November 15, 2023
After missteps and failures along the way, the Rev. C. Don Jones made it through treatment for alcoholism and is back in the pulpit.
But the wounds from the experience are still there.
In “The Sun Still Shines: The Legend of a Drunken Pastor,” Jones tracks his hellish eight-month journey through rehab stints and regressions. He repeatedly goes back to the bottle just when it seems he’s getting somewhere. He does finally make it to sobriety with his career intact, but his marriage is destroyed and he’s still working on repairing his relationships with his children.
Jones is hard on himself, but he also thinks the rehabilitation industry could do a better job.
“The patients were open to abuse,” Jones writes in the book. “We were not really patients. We were more like asylum inmates. … Staff could do what they wanted with us.”
Some counselors weren’t qualified for their positions, he said.
“Hiring addicts and alcoholics in recovery saved money in salaries,” he writes. “It also brought the worst people for the job of offering care.”
Jones, pastor of Andersonville and Heiskell United Methodist churches in the Holston Conference, spoke with United Methodist News about his ordeal with addiction. The interview has been edited for brevity.
Were you a social drinker or did you try to hide it from your family and congregation?
Mostly by myself. Now, my ex-wife drank with me, but not to the extent I did. It’s not her fault I drank or that I continued to drink. It depended on whether I was actually sick enough in the morning where I need a morning drink. That’s when it should scare you, but my fear of it was over by that time. I just figured I was going to die doing that.
In the book, you are clearly a man with a healthy ego and low tolerance for things that don’t make sense. Did drinking bring your self-esteem down?
It chipped away at it. I think it’s in the 10th step where it says when we are wrong, we promptly admit it. And that word “promptly” has probably saved me from a lot of heartache since then. That’s why I still have a sponsor. I recently read that 80% of pastors have narcissistic tendencies. I don’t know how accurate that is. You have to be mindful of being in a fishbowl or on a pedestal or whatever it is you think you’re on.
You were able to hide your alcoholism from congregants and colleagues for years. How did you do that?
I don’t think I was exhibiting enough (symptoms). It wasn’t until some people started thinking about, “Why is Don sick all the time?” That’s when I think that people started (being aware). I wasn’t able to make it to church because I was in withdrawal, and there were some concerns about that voiced.
Was being a pastor part of the problem?
I do think we need to have a better sense of recognizing why people, especially clergy, can feel so isolated. … Conferences have tried to say we need clergy accountability groups, but unfortunately when you look at your professional life, you tend to protect a lot of things you don’t want people to know about. … One good friend of mine, I think (his not knowing about the alcoholism) became a problem for our friendship.

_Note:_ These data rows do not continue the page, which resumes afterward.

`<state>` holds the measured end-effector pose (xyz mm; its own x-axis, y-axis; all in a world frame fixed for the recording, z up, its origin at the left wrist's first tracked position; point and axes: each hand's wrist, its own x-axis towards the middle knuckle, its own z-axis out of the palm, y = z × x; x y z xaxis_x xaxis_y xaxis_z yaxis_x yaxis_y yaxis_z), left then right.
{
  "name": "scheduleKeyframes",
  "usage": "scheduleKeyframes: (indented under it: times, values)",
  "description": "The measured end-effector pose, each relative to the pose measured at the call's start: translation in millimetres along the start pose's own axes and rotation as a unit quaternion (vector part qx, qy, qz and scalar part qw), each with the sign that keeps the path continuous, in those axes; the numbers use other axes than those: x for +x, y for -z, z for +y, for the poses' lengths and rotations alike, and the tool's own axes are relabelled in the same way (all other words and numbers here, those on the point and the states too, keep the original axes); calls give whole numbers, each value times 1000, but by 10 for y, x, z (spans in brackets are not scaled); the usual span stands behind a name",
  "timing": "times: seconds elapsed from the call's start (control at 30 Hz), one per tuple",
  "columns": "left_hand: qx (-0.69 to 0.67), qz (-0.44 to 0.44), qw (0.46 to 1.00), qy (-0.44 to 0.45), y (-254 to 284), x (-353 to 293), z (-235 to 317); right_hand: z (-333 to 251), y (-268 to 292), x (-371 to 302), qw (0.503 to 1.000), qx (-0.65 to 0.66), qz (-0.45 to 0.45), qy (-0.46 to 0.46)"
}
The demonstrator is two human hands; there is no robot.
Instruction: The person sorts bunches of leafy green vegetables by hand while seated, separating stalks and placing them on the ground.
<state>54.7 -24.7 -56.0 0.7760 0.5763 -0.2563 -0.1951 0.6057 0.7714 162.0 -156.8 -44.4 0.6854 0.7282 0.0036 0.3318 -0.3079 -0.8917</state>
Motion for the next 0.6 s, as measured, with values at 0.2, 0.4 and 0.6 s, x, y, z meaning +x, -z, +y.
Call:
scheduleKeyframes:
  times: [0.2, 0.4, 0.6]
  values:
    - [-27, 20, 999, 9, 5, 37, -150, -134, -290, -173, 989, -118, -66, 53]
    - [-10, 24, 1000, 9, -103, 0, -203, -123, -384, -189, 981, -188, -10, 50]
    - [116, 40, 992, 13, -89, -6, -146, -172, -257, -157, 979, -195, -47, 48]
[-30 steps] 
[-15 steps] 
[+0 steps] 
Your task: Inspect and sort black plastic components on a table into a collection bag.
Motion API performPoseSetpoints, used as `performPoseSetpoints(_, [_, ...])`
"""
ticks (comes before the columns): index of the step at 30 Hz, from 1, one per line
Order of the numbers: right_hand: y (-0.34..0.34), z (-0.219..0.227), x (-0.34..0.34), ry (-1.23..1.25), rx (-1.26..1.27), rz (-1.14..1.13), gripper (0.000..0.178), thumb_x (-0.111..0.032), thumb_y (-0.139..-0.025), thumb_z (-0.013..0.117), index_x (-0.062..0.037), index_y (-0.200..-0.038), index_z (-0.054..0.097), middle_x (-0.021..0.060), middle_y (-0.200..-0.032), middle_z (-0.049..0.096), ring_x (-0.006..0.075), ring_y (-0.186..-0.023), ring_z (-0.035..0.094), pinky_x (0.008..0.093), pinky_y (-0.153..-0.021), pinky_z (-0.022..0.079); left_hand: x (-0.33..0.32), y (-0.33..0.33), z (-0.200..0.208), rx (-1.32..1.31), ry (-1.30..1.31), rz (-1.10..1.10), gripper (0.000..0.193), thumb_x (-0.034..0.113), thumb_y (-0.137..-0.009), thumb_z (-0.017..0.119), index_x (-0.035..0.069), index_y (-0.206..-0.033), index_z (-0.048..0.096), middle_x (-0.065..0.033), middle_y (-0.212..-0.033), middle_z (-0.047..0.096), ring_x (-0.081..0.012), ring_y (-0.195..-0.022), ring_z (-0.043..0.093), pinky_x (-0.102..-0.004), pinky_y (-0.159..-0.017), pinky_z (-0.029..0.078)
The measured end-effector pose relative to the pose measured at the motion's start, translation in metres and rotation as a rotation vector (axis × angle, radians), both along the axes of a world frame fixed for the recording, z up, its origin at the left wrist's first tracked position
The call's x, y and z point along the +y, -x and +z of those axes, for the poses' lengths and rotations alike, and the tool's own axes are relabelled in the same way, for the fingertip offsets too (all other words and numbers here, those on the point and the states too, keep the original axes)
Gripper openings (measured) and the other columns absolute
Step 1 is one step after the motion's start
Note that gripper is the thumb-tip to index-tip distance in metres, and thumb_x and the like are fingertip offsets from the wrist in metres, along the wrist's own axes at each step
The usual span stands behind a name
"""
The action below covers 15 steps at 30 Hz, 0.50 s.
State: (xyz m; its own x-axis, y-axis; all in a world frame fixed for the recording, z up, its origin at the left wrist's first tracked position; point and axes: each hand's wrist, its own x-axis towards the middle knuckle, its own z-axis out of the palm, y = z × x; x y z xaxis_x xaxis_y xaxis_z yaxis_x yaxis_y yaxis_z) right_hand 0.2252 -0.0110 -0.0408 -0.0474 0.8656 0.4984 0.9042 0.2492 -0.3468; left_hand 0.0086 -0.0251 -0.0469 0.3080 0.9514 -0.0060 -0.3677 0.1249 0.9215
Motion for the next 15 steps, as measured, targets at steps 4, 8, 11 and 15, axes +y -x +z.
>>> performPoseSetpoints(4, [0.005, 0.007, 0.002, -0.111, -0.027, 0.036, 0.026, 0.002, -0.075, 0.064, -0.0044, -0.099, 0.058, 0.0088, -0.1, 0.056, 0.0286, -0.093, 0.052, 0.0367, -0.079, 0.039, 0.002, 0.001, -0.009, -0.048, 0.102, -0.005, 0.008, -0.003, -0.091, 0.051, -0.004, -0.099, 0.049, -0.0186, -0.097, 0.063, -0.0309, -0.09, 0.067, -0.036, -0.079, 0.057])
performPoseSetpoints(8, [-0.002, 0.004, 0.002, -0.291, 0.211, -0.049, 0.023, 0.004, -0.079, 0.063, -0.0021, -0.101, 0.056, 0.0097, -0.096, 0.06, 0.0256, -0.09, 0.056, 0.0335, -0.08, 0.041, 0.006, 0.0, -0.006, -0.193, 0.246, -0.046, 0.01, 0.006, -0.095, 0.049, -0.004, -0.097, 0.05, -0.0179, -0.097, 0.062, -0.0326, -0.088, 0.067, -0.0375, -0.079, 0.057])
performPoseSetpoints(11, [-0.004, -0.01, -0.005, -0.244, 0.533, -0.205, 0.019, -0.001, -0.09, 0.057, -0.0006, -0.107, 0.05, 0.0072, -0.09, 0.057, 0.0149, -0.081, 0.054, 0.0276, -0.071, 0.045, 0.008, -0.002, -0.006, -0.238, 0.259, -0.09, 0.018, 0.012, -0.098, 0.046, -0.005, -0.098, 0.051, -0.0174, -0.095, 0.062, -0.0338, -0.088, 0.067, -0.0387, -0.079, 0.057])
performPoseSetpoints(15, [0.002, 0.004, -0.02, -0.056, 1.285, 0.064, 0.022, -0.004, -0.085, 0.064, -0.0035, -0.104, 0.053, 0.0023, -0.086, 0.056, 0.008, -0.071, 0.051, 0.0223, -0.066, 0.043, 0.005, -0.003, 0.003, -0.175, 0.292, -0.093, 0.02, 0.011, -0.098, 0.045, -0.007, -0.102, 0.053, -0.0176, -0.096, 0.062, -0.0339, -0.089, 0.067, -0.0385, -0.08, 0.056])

I have talked to him about it a couple of times. I offered amends. I told him that I was just a really good deceiver … but he was feeling bad for not realizing it.
At one point you were urged to become an addiction counselor because you needed employment and weren’t allowed back yet to pastor.
It was suggested to me by the insurance person in our conference, that maybe I could go work (as an addiction counselor) while I was on medical leave from the conference. It seemed to him like a natural thing. I explained to him that they want people to have two years of sobriety before they become counselors. … One of my big fears has always been for people just to assume that now I’m a recovery pastor. You don’t want to be pigeon-holed … that somehow you’re so damaged, you’re only good for this.
Has your relationships with your ex-wife and children improved?
It has improved with my children. I try not to have anything to do with my ex. I’ve told them about the book … so if they wanted to read it, they could. But I haven’t suggested they do, because my goodness, they lived through it.
Do you worry about recidivism?
I do. There’s not anything I can do about it, other than don’t let it take me over. Because if I get despair, that puts me closer to being drunk. It’s not in the book, but I had a church close back in January. My (new) wife was watching me; the powers that be were watching. Even one of the lay leaders of the congregation came into my office and said, “This problem is not worth your sobriety. Just remember that.”
What do you see in your future and what kind of pastor do you want to be going forward?
The one who does everything a pastor does. I’ve always been a teaching and preaching pastor; those are my strong points. I’ve always wanted to be able to give pastoral care and I’ve always continued to learn more about theology and learn more about prayer and how to be better devoted to God. That’s what a pastor does.
Do you intend to keep writing?
Basically, I hope this book is one of many different topics I write about. I’ve sent a book proposal out on the Beatitudes.
What are your hopes for this book?
What I hope from the book is that if somebody — or another pastor, especially — who’s struggling with addiction reads it, they will realize that you can reach out for help and have it, that the hand will be there to help you. That’s what the point of the book is.